Type 1 polysaccharide storage myopathy (PSSM1), an equine glycogen storage disorder caused by a gain of function mutation (R309H) in the gene encoding glycogen synthase (GYS1), is associated with the accumulation of amylase-resistant alpha-crystalline polysaccharide inclusions within skeletal muscle. Several glycogenoses in humans have a cardiac phenotype, and reports exist of horses with PSSM and polysaccharide inclusions in cardiac muscle.
To investigate the hypothesis that horses with PSSM1 display a cardiac phenotype. Our objectives were to compare plasma cardiac troponin I (cTnI) concentration and the incidence of cardiac arrhythmias in PSSM1 homozygotes, heterozygotes, and control horses.
One hundred and twenty-five Belgian and Percheron horses under the same management were genotyped for the R309H GYS1 mutation. From these, 8 age-, breed-, and sex-matched cohorts of each genotype were identified. Plasma cTnI concentration and incidence of cardiac arrhythmias (determined by 24-hour Holter ECG) were compared between the groups.
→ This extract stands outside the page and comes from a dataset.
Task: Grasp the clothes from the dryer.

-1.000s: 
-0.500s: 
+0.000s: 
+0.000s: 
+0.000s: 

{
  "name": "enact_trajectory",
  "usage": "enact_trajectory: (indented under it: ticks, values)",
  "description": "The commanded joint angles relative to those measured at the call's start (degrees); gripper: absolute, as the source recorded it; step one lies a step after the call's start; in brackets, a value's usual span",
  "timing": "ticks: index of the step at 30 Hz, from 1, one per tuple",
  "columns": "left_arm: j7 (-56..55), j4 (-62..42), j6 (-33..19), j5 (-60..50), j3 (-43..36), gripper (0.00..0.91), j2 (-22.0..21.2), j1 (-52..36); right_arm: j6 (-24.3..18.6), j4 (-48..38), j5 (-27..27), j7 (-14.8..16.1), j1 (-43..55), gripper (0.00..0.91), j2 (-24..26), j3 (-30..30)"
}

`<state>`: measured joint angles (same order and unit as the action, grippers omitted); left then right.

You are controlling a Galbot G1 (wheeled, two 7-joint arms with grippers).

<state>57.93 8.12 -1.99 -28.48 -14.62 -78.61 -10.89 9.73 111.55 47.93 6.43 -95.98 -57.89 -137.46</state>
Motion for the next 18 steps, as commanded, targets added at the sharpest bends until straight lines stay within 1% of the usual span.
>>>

Although some PSSM1-affected horses had mildly increased plasma cTnI concentrations, there was no significant difference in cTnI concentrations between groups. There were no significant differences in the incidence of ectopic beats, cardiac conduction intervals or mean heart rate between groups.
Conclusions and clinical importance
We found no evidence of clinically relevant cardiac myocyte injury or arrhythmias in horses with PSSM1. Additional study is required to determine whether myocardial function may be compromised in this disorder.